• [WHAT TO WORK ON]: From the data below, copy exactly the lines that lie between the one holding "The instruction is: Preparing" and the one holding "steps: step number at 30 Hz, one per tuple", including both, and nothing more.

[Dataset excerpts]
== Segment start ==
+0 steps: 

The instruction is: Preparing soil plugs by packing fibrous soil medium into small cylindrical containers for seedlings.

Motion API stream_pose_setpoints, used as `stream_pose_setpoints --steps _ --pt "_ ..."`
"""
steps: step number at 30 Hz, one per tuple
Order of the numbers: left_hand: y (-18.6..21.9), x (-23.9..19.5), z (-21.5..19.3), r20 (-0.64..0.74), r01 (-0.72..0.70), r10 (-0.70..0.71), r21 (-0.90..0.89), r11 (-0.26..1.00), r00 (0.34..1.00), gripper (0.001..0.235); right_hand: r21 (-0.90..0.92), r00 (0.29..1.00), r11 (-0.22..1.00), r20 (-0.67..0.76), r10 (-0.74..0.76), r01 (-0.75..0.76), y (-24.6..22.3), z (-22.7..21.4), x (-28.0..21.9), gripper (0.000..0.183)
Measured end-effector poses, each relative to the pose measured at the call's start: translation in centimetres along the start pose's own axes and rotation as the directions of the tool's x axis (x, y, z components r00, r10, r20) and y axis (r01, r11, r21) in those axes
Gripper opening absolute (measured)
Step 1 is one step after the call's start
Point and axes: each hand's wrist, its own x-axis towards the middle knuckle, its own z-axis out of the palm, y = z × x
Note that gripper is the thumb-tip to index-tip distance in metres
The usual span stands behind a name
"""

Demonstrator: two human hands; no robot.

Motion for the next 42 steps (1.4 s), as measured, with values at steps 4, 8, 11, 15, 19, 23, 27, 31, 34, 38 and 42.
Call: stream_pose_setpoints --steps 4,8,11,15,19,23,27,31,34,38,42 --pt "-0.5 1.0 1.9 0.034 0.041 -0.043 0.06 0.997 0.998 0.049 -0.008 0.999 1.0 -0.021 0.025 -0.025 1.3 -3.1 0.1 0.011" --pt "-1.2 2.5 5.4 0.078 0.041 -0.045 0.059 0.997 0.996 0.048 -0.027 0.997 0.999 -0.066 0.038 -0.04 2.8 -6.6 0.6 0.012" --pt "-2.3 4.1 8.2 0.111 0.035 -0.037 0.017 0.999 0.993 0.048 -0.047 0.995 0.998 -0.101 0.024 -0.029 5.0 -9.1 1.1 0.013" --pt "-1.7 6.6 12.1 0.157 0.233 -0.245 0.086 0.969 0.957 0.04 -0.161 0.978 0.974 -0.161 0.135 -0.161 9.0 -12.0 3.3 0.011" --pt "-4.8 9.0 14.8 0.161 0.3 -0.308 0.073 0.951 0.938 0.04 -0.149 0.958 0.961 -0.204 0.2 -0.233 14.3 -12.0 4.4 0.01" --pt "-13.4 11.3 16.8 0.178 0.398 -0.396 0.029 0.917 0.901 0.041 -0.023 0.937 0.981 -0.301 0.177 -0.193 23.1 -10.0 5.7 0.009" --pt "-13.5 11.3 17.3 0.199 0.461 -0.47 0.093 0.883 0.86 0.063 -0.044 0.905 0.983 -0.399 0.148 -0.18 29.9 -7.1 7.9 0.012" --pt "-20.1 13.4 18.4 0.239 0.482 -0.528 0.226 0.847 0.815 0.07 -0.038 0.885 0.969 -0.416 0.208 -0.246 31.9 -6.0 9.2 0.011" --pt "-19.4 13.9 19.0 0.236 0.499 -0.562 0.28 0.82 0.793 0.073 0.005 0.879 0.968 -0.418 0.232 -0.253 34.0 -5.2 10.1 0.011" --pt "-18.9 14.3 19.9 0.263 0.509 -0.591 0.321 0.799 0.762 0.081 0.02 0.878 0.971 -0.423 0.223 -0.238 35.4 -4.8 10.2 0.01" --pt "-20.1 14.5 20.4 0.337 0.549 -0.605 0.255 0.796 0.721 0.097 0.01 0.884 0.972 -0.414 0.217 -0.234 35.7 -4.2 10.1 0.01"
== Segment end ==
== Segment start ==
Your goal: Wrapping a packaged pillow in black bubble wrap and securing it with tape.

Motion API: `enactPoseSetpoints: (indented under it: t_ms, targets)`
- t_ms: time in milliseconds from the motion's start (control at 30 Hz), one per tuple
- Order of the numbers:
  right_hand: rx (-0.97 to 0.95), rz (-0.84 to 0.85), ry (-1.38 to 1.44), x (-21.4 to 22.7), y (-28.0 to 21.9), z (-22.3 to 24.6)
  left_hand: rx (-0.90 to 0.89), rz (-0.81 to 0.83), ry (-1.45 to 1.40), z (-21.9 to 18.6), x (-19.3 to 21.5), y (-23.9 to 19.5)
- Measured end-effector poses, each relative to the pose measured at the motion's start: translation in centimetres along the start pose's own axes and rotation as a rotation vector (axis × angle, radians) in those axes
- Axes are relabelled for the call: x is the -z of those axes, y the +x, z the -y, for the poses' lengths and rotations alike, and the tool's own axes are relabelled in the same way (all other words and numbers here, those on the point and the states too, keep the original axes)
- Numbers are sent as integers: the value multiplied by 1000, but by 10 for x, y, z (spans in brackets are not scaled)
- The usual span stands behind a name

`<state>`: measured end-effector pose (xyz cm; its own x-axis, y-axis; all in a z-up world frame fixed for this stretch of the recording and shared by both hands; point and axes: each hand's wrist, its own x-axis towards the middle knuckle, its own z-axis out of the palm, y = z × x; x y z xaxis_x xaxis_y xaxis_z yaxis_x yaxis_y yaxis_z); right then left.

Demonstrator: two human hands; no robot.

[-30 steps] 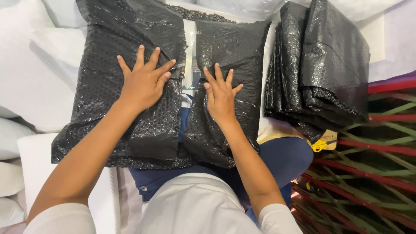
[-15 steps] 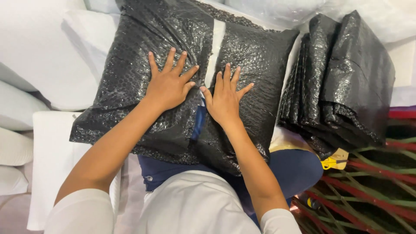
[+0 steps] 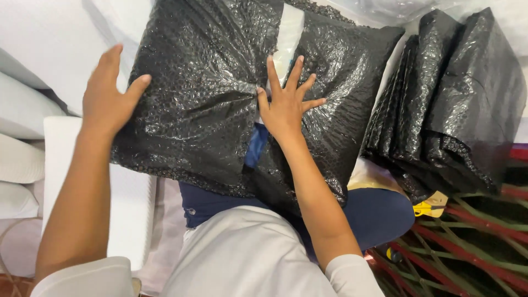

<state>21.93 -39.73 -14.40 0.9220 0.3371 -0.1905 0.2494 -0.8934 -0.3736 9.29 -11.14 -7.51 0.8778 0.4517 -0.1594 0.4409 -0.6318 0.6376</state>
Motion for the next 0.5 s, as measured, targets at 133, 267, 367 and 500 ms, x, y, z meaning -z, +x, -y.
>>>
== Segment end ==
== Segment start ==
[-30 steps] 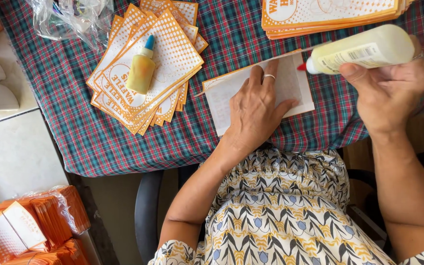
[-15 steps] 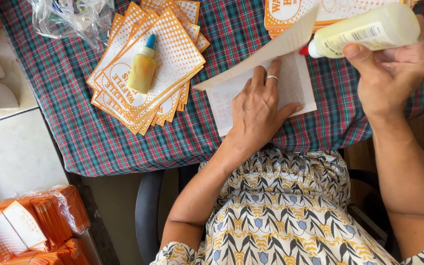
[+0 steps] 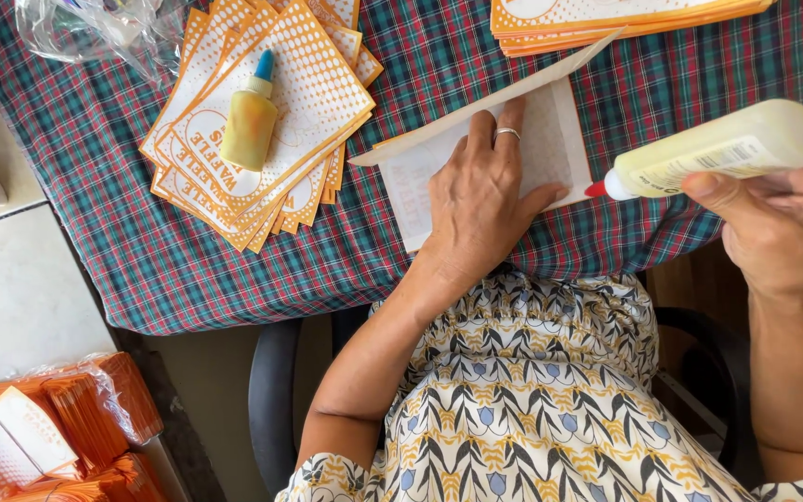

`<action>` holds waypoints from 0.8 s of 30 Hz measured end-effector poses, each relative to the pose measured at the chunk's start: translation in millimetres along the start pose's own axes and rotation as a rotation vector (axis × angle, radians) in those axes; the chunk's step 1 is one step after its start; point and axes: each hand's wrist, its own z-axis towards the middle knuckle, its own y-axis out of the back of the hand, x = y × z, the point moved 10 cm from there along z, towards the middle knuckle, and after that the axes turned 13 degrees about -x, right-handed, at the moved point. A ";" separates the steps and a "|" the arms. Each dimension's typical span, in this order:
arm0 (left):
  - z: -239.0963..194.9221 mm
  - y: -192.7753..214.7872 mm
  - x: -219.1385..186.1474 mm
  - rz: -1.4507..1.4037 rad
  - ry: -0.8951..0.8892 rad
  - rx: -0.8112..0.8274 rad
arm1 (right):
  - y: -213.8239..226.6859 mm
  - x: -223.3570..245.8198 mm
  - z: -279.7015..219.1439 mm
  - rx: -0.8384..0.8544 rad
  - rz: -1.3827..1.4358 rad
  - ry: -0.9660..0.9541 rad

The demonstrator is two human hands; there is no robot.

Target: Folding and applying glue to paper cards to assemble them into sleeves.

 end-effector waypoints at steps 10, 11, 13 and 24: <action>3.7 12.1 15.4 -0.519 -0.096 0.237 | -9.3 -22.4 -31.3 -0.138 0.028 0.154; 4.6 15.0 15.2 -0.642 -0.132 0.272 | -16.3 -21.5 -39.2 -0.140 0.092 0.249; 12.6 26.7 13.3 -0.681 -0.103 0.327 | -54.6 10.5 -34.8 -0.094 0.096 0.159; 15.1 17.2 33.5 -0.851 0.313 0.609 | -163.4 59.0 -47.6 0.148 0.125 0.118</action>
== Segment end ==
• [ANSWER SECTION]:
The instruction is: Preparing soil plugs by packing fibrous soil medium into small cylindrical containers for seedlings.

Motion API stream_pose_setpoints, used as `stream_pose_setpoints --steps _ --pt "_ ..."`
"""
steps: step number at 30 Hz, one per tuple

The response is now complete.